Ministro do STF defende fim do voto secreto no Congresso Nacional

Quinta, 13 de Setembro de 2007 às 14:24, por: CdB

O ministro Celso de Mello defendeu o fim do voto secreto no Congresso Nacional um dia depois que o Supremo Tribunal Federal (STF) decidiu que 13 deputados poderiam assistir à sessão secreta que absolveu o presidente do Senado, Renan Calheiros (PMDB-AL).
 
— Não há no regime democrático possibilidade de se preservar ou cultuar o mistério —, disse, no intervalo da sessão desta quinta-feira.

O ministro lembrou que, para acabar com o voto secreto no Congresso, é necessário aprovar uma emenda constitucional. E saiu em defesa da mudança.

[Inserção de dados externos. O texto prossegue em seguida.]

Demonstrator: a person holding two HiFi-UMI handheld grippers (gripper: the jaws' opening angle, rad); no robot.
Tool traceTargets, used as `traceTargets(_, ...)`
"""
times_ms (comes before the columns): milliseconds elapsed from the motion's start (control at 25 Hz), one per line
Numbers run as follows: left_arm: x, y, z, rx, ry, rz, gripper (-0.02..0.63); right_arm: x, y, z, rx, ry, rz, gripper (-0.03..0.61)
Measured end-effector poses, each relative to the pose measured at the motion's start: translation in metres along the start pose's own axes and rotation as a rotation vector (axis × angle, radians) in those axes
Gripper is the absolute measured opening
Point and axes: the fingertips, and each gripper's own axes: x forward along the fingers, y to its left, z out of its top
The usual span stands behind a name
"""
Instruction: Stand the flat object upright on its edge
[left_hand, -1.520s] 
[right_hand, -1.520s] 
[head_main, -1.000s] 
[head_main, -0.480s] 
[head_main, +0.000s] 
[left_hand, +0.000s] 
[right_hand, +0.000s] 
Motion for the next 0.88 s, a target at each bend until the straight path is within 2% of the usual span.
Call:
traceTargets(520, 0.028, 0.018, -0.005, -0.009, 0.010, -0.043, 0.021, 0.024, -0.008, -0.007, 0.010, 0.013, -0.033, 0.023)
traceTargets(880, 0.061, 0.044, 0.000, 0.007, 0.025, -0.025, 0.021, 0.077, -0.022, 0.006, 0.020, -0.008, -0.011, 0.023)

— O ideal seria que, à semelhança do que ocorre no âmbito do Poder Judiciário, em particular na esfera do Supremo Tribunal Federal, as votações se processassem de maneira aberta, clara e transparente. O cidadão tem o direito de saber como se comportam, como agem e como decidem não apenas os seus representantes políticos, mas todos os agentes do Estado —, complementou.

Na avaliação do ministro, “não há razão para que se mantenha o sigilo do ato de votação”. Ele justificou que os próprios ministros do Supremo tomam decisões em questões “extremamente delicadas e nem por isso perdem sua independência ou se expõem a pressões indevidas”.

Celso de Mello também negou que o julgamento de quarta-feira tenha sido uma interferência indevida da mais alta Corte do país nas decisões do Congresso.